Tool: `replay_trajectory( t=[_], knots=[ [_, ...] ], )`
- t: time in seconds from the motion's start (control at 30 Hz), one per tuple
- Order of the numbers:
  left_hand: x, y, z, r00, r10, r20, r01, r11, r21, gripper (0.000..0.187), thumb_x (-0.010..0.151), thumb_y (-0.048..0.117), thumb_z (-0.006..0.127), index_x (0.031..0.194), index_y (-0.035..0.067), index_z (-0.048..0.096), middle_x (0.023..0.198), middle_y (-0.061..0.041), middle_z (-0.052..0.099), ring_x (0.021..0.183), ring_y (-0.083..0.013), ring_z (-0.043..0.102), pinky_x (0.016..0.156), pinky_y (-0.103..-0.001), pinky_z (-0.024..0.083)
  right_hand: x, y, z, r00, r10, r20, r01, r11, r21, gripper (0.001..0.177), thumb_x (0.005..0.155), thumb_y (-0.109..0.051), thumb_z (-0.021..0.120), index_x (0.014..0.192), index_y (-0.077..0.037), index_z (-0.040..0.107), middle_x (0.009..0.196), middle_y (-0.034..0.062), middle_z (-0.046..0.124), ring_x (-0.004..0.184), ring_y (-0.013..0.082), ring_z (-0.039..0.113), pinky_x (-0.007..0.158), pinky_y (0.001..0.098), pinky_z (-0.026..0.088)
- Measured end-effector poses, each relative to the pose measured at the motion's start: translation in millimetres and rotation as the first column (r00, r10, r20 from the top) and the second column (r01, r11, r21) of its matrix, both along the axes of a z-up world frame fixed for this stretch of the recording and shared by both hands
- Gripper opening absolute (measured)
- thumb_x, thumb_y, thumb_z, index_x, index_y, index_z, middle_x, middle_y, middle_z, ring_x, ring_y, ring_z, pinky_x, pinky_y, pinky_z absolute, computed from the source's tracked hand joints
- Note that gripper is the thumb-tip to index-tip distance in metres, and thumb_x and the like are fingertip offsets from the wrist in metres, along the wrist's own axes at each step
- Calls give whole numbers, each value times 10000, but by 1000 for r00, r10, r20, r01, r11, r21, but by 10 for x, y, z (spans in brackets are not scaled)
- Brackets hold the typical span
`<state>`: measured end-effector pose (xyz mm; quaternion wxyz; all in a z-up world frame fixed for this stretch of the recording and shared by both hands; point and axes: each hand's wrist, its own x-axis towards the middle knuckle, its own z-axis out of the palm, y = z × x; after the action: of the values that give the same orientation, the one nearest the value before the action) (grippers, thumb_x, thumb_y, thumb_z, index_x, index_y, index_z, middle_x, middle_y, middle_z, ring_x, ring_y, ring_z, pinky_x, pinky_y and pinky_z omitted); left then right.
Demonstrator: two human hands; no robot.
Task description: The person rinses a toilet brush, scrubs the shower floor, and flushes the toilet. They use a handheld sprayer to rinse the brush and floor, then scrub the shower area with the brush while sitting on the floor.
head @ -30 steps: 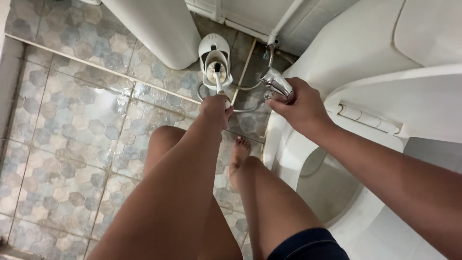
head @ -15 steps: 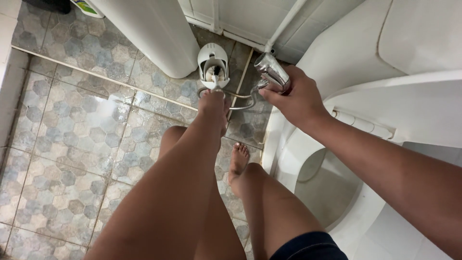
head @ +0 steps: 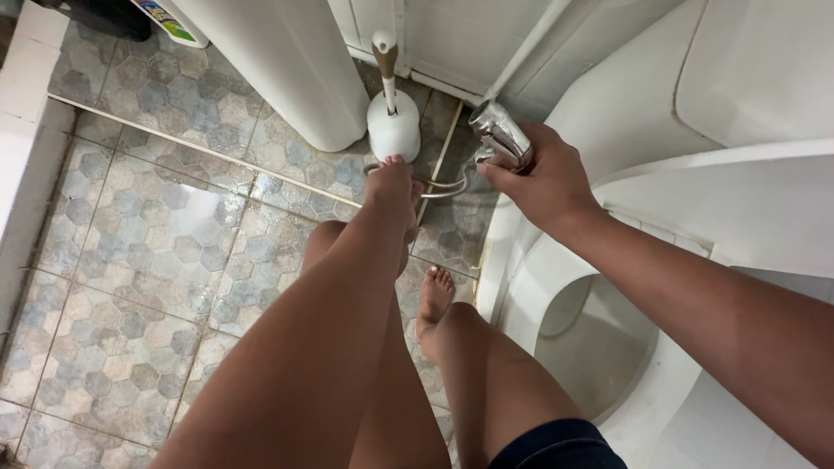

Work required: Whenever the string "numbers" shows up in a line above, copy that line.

Result below:
- Order of the numbers:
- Calls give whole numbers, each value times 10000, but by 1000 for r00, r10, r20, r01, r11, r21, but by 10 for x, y, z (spans in brackets are not scaled)

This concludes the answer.